I'm interested in storage benchmarks for various configurations in order to figure out what's best for a virtualization environment. The virtualization environment will be proxmox, as it is my choice for the best manageable virtualization platform with plenty of features right now.
I want to look at the following configuration options, which may have an impact on performance:
multi disk technology(technology, raidlevel)
Thin provisioning is the method of having virtually unlimited space and provide actual physical existent space only in the amount of actually used space. So you can define multiple TB of disk capacity and only have a 250 GB SSD at the back. If that backend device is getting filled up, you can add more storage when you need it. It's especially helpful in the times of SSDs because they are still considerably more expensive, so you do not want to spend thousands of $ when you in fact do not need it. Furthermore there are big differences in SSD products. SSDs for desktop use maybe quite cheap. But SSDs for server which are heavily written on are much more expensive.
normal consumer SSD: 500 GB m.2 ssd start from 80 € (Total Lifetime Write Capacity: 300 TB = 600 Full Writes)
datacenter SSD: 375GB Intel Optane SSD DC P4800X PCIe costs about 1200 €. (Total Lifetime Write Capacity: 20.5 PB = 57,000 Full writes)
filesystem and lvm
Many filesystems have interesting features, which are helpful besides the pure performance and problems which one would not like:
PRO: zfs and btrfs has checksums and selfhealing against data corruption.
PRO: zfs and lvm provides methods for thin provisioning
PRO: ext4 is easy to use. a simple fire and forget filesystem.
PRO: btrfs has an enormous flexibility
PRO: lvm has the flexibility to change configurations without downtime
CON: ext3 has quite long filesystemcheck times.
Transparent compression is a layer which reduces the amount of written/read data onto/from the raw disk and thus may increase speed at the cost of cpu power.
multi disk technology(technology, raidlevel)
There are different multi disk technologies available. Linux Software RAID, LVM, btrfs raid, zfs raid. They combine the speed of multiple devices and add redundancy to be able to cope with device failures without data loss.
ssd caching can accelerate slower hdds by adding putting used data onto the fast ssd as read cache or by storing datas to be written preliminary to the ssd and have it synced to the slower hard disks in the background, not loosing data security, because data written to the ssd is already persistent.
ceph - no option here
Ceph is a very interesting technology. I'm not considering using it, because the money needed to get it run with good performance is a lot higher than just with disks and ssds. You need at least 10 G networking, or even better, which is a lot more costly than 1 G. You need full equipped SSD Storage which is more expensive too. A big plus with ceph is that you get a redundant network storage, so you can immediately start virtual machines on other nodes if a compute node crashes. If money is no problem, and the performance is not needed at the maximum, ceph would be an excellent choice. I have a 3-node-cluster with ceph here up and running. It works like charm. Administration is easy and performance is fine.

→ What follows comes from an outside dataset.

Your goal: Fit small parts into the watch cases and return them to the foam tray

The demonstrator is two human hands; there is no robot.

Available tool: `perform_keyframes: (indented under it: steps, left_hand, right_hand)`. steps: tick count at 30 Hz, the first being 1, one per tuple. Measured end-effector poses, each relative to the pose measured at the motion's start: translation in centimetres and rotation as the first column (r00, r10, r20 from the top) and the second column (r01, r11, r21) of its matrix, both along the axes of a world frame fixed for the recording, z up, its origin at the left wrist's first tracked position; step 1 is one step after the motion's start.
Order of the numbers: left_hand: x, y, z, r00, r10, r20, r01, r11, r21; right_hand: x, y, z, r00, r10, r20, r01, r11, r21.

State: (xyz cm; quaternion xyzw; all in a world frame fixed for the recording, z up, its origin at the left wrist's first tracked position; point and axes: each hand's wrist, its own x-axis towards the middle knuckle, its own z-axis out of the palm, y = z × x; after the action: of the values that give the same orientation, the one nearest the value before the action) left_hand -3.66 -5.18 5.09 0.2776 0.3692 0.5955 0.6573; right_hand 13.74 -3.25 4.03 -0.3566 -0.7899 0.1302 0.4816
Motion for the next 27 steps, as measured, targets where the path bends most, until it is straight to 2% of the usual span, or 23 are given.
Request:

In the following threads, I'll introduce more on my environment and scripts of the benchmarking.
The hard disks are of type SAS and attached to the adaptec raid controller as single disks. One Intel SSD as OS-Filesystem. The other one is attached PCIe SSD-m.2 Adapter. An additional m.2 SSD will be attached for later tests with ssd caching.
For the tests I will make use of fio - flexible I/O tester - one of the currently most popular storage benchmarking tools.
My production scenario will be webhosting. So it will be 25% write and 75% read. I will test that probably later after the basic read/write tests.
At first I'm making sure the device names I use are fixed so my tests will not overwrite any of the wrong disks. This may happen under linux because there is no fixed device naming of storage devices. The ordering may be different at every reboot. And it actually is, as I have noticed.
So I'm checking the serial numbers and copy the device file names to unique names I will be using then.
What's regarding partitions: I try to avoid using them and use whole disks instead as it makes the procedere simpler.
Would love to see zfs test on that ratio.
Should shine with separated l2arc devices on ssd, when it gets warm.
Be sure to limit ARC size in production scenarios, leaving <insert size> for large application allocations if required.
If you intend to benchmark zfs as well.
For KVM and ZFS inside VM(s), more tuning will be required... would not recommend inside virtual machines with additional layers on top of raw(s), qcow(s) or zvol(s)
Containers on the other hand work directly, so it should be interesting to see performance on LXC with zpool configured with L2ARC and log devices.
AFAIK transparent compression with snapshots/clones etc. outside brtfs and zfs will be hard to find on linux filesystems.
So it's XFS or EXT4 all the way i'm afraid with LVM inside hypervisors for flexibility.
Stripe it over those rust disks and explore LVM caching a bit (have not used it, but it's there )
You will have everything but transparent compression @ your disposal.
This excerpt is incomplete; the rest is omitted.